There is however also a second case where you want to create reference dates, but the data model is quite different. It is when you have a list of contracts with validity periods: Rental contracts, Insurances policies, Healthcare commitments, etc.
Each contract has a begin day and an end day. The analysts of an insurance company would probably want to ask the question: “How many valid insurance policies did we have on this specific day?” In other words, he wants to click on a reference date to see the count of policies that are associated with this date – even though this date doesn't exist in the source data.
The solution is to first load all policies in one table. Then load a second table that has one record per policy and date (Policies_x_Dates). This second table can in turn link to a master calendar.

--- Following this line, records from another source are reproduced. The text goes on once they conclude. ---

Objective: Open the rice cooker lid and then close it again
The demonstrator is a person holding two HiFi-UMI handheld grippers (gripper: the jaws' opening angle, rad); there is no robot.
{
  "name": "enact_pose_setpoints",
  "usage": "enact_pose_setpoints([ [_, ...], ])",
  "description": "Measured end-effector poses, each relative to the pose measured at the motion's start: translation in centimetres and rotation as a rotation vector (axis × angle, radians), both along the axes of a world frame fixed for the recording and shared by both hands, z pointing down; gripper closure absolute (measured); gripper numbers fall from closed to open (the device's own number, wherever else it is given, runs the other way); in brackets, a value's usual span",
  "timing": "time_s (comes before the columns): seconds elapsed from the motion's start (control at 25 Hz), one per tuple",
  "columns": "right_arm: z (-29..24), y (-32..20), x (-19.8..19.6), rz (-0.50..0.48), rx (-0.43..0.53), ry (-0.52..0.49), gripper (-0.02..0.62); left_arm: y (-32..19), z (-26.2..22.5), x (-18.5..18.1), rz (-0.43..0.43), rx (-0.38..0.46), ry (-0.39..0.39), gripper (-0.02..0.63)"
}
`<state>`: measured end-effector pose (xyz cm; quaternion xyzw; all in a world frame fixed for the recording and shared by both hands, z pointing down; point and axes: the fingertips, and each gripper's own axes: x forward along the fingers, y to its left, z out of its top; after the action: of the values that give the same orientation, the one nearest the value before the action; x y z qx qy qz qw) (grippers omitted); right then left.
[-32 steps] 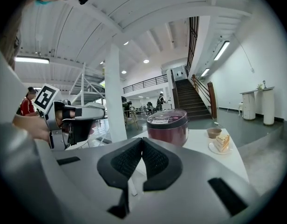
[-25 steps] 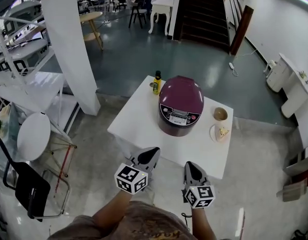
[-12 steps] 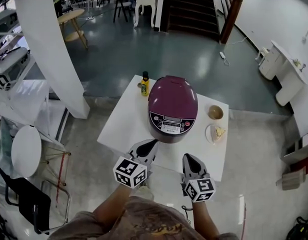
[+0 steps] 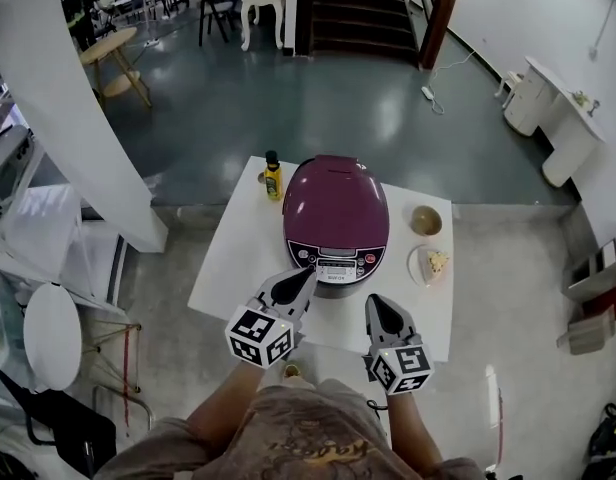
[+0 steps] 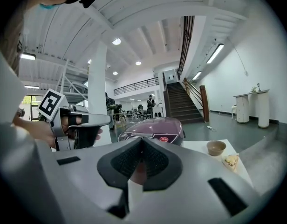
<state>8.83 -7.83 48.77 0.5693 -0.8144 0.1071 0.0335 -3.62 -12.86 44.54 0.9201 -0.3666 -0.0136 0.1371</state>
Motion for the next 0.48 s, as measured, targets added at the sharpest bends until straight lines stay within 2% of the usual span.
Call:
enact_pose_setpoints([
  [0.28, 0.0, -1.9, 0.9, -0.012, -0.006, 0.008, 0.594, -1.6, 0.4, 1.3, 0.007, -0.013, -0.008, 0.584],
  [0.48, -0.6, -3.1, 1.8, -0.043, -0.01, 0.009, 0.594, -2.8, 0.1, 1.8, -0.026, -0.019, -0.02, 0.584],
])
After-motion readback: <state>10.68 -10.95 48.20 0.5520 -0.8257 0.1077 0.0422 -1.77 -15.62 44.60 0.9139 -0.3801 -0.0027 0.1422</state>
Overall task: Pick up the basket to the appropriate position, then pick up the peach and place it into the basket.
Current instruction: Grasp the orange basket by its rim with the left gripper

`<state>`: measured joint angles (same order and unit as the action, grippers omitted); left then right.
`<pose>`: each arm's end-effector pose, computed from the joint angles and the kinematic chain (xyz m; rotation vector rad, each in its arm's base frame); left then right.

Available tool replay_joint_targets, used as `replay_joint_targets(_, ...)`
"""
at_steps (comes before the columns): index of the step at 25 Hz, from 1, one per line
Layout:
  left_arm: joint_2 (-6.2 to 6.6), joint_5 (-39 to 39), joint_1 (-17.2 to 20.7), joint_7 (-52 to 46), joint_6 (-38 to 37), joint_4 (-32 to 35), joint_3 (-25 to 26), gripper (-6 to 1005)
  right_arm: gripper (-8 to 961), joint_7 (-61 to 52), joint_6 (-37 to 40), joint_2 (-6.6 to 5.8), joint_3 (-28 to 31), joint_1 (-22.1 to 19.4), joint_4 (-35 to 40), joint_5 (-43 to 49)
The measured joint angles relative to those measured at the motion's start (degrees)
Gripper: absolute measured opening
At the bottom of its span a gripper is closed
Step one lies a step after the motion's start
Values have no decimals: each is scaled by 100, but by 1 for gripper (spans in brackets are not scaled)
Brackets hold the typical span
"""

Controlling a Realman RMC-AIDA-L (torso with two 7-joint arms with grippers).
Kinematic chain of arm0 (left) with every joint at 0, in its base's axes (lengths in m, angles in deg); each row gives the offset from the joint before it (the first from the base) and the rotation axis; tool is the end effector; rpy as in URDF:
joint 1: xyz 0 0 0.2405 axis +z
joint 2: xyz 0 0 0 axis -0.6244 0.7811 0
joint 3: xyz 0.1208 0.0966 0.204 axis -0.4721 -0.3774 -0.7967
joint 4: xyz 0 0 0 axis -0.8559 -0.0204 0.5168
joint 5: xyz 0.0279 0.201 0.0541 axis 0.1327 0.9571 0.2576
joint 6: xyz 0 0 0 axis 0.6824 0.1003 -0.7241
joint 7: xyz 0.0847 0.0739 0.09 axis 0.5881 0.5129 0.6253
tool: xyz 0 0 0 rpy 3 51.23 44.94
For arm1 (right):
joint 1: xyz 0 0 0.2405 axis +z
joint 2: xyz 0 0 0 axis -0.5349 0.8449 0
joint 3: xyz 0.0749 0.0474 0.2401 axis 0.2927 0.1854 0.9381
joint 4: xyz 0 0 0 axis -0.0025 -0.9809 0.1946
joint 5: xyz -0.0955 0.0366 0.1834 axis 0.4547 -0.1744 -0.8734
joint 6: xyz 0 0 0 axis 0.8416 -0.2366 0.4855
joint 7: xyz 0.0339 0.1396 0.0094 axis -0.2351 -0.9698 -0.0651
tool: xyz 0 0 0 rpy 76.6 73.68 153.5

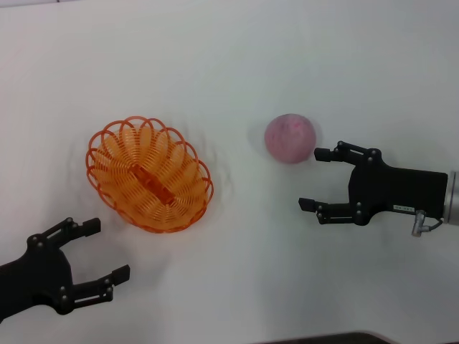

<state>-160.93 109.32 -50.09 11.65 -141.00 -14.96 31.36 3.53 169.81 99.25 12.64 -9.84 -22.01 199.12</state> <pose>-0.3417 0.1955 -0.0255 -2.6734 -0.5889 -0.6694 0.3360 0.2531 -0.0379 -2.6528 0.3393 0.5674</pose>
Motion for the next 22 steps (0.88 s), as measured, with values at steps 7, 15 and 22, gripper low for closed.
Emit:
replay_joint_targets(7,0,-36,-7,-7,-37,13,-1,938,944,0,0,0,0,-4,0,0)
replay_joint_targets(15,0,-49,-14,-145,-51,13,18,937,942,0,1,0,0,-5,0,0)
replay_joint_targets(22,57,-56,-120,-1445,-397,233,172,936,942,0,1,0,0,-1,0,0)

But the middle table does not exist in the source database. Instead, you must generate it using a While loop that loops over each record in the Policies table, i.e. each source record will be loaded several times. This way, you can load not only the “From” date and the “To” date, but also all dates in between:
Policies: LoadPolicyID, BirthDate, PolicyAmount, FromDate, ToDate, OtherPolicyAttribute From Policies;
Policies_x_Dates:
LoadPolicyID, Age( FromDate + IterNo() – 1, BirthDate ) as Age, PolicyAmount / (ToDate - FromDate + 1) as DailyAmount, Date( FromDate + IterNo() – 1 ) as ReferenceDate Resident Policies While IterNo() <= ToDate - FromDate + 1 ;
Note that the Policies table has exactly one record per insurance policy, and the newly created Policies_x_Dates table has exactly one record per combination of policy and date. Note also that there are other fields that should be put in the Policies_x_Dates table, e.g., the age of the insured person, since this depends on the reference date. Further, it is possible to break up a cost or an income into daily amounts, which is useful when you want to show the correct amount distributed over the year.

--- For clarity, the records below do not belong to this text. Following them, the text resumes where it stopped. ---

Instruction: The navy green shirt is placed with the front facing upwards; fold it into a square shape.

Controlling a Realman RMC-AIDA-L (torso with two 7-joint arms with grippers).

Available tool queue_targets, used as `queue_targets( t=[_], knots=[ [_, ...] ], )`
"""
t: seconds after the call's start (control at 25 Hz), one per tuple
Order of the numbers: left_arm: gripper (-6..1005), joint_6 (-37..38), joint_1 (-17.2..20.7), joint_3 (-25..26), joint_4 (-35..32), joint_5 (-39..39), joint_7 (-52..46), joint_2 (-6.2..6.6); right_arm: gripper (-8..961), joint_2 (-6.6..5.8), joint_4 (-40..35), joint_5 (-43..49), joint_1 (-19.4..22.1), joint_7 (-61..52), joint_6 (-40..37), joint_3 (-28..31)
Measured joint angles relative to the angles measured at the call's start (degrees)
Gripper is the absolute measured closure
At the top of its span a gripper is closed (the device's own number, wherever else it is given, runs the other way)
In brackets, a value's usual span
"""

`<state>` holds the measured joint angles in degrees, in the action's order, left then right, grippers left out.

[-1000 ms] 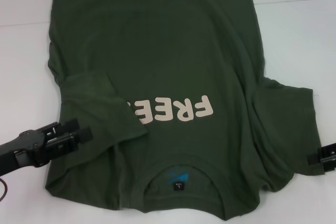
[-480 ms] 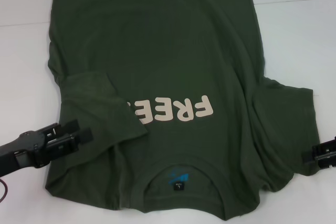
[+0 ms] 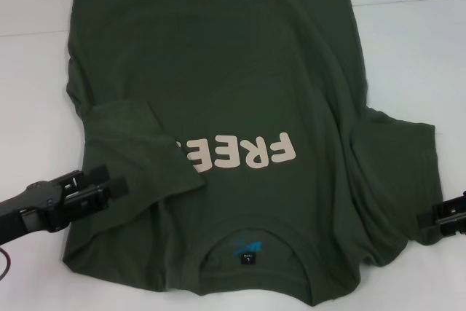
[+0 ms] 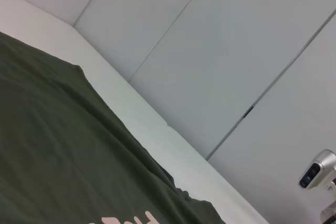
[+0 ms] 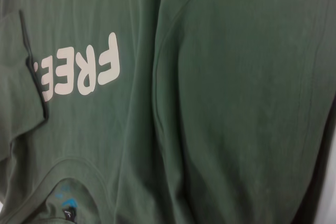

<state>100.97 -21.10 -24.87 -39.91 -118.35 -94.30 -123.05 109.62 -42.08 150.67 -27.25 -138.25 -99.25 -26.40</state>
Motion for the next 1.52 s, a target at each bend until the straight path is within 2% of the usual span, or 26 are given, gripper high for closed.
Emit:
queue_targets(
  t=[0.68, 0.92, 1.12, 1.44, 1.52],
  knots=[
    [232, -0.08, 0.0, 0.18, 0.09, 0.14, -0.57, 0.0, 343, -0.1, 0.18, 0.42, -0.23, -0.47, -0.05, -0.43],
    [233, -0.06, 0.0, 0.53, 0.09, 0.14, -0.76, 0.0, 545, -0.01, 0.05, 0.41, -0.56, -0.55, -0.15, -1.57],
    [233, -0.05, 0.0, 0.53, 0.09, 0.14, -0.84, 0.01, 783, -0.18, 0.06, 0.41, -0.6, -0.69, -0.1, -1.67],
    [232, -0.14, -0.04, 0.53, 0.09, 0.14, -0.88, 0.07, 954, -0.38, 0.34, 0.48, -0.54, -0.7, 0.05, -1.47],
    [233, -0.15, -0.05, 0.53, 0.09, 0.14, -0.92, 0.08, 949, -0.46, 0.33, 0.46, -0.52, -0.71, -0.1, -1.28]
  ],
)
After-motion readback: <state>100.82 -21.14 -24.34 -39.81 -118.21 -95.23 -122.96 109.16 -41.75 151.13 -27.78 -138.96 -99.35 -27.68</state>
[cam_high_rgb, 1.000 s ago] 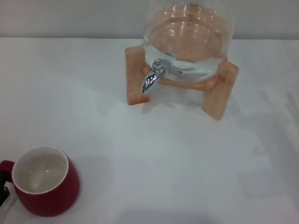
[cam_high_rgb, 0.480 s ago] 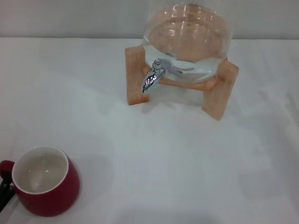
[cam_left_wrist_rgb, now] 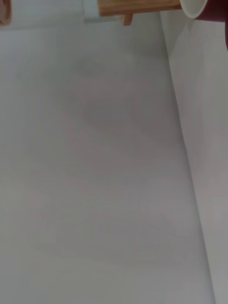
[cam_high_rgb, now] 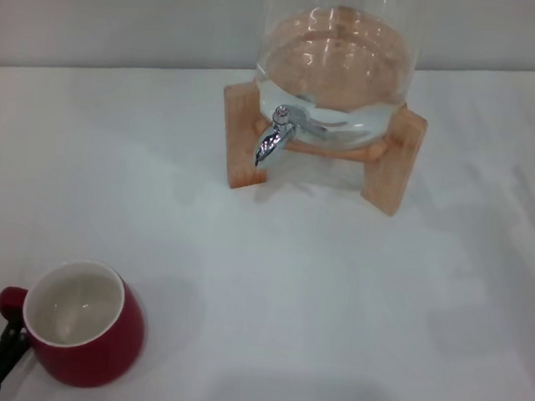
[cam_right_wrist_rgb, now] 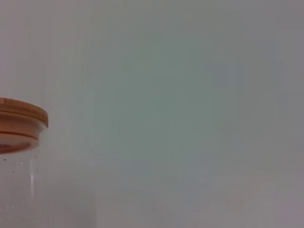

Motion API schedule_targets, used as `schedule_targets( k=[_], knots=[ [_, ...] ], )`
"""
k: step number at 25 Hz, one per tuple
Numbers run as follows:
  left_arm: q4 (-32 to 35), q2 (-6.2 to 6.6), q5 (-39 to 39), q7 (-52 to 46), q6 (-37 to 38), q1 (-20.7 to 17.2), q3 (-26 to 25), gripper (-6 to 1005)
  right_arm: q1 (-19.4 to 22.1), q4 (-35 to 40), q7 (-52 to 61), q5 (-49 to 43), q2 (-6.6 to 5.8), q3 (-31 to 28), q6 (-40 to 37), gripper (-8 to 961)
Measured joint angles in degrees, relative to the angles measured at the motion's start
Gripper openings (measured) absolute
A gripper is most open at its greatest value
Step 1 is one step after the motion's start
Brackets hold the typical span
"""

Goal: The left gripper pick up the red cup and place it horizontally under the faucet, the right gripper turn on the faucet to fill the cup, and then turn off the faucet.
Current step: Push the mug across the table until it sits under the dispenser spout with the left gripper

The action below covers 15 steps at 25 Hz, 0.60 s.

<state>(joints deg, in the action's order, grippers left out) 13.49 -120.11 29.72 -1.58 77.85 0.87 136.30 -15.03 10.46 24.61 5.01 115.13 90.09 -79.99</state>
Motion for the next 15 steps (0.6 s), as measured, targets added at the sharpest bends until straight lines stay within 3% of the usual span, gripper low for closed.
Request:
schedule_targets(
  k=[15],
  knots=[
    [-0.3, 0.05, 0.0, 0.0, -0.1, 0.3, 0.1, 877, 0.1, 0.0, 0.0, 0.0, -0.09, 0.0, -0.2, 791]
  ],
)
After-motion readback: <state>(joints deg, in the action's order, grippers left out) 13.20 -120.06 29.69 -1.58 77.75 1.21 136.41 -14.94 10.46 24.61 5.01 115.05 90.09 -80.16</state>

The While loop is a very useful tool whenever you need to create additional tables in the data model. It is often a better option than the IntervalMatch.
thanks for this very straight forward post. If i got it right i'd say in your example the Policies_x_Dates table would be your fact table (although it's derived from Policies dimension) whereas Policies and Master_Calendar make up your dimensions. However this approach increases data amount by ("# of policies" * "days ot policy duration") so i try to work out an alternative approach to exactly this requirement based on only two fact rows per policy (to reduce data volumy by "days of duration" - 2). Your main fact table would then hold only two records for each single policy.

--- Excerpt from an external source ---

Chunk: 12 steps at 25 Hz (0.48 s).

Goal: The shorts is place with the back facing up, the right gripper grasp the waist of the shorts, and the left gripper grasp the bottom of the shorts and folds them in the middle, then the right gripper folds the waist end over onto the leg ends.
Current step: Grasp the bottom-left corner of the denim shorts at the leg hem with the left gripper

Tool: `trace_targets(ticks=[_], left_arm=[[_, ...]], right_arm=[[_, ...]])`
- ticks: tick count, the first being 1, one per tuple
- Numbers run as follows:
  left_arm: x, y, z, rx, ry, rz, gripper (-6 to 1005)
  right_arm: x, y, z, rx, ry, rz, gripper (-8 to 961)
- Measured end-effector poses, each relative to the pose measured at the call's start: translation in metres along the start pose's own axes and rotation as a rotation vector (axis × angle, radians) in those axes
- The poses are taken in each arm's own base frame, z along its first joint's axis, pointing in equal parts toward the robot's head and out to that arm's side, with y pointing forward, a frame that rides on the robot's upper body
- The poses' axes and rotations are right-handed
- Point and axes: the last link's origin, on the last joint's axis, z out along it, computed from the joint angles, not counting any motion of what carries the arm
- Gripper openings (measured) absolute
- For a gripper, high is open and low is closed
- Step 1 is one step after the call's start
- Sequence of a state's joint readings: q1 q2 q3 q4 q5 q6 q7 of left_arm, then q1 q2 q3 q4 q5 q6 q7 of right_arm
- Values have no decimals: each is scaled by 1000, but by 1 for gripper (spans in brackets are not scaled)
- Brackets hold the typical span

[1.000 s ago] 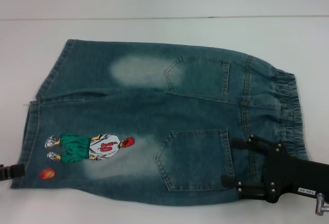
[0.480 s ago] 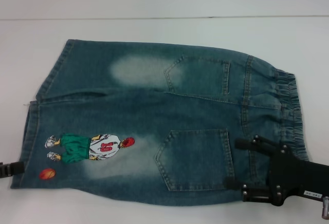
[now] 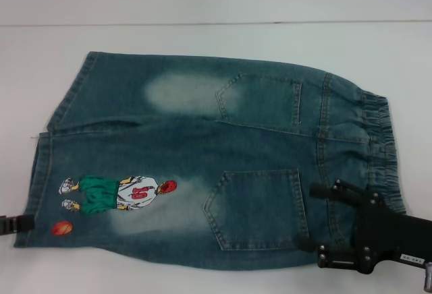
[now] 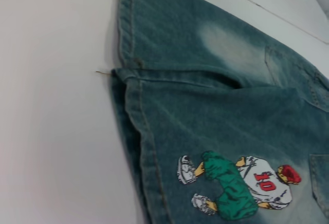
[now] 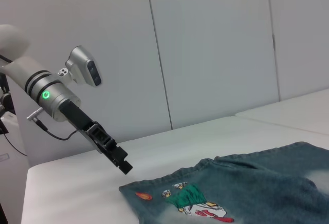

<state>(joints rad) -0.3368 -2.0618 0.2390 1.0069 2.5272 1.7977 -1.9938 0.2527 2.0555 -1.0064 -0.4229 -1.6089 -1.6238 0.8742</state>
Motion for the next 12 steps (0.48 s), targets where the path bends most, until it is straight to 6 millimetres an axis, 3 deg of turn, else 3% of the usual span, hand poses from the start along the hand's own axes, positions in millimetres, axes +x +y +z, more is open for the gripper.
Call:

ReferenceDate, PolicyID, xType
01.01.2000, 1, 'From Date'
31.12.2009, 1, 'To Date'
However i am afraid this concept leads to much more complex scripts and bad performance since almost all KPIs (e.g. Age) can not be stored inside the fact table any more and will have to be calculated on the fly. What do you think about it?
p.s.: also you have to use count( distinct PolicyID) to get the total number of policies correct?
You are right that it increases the data amount, but I don't see any way around it. The alternative is - just as you have noticed - that you need to calculate complex things on the fly and create a "kludgy" solution.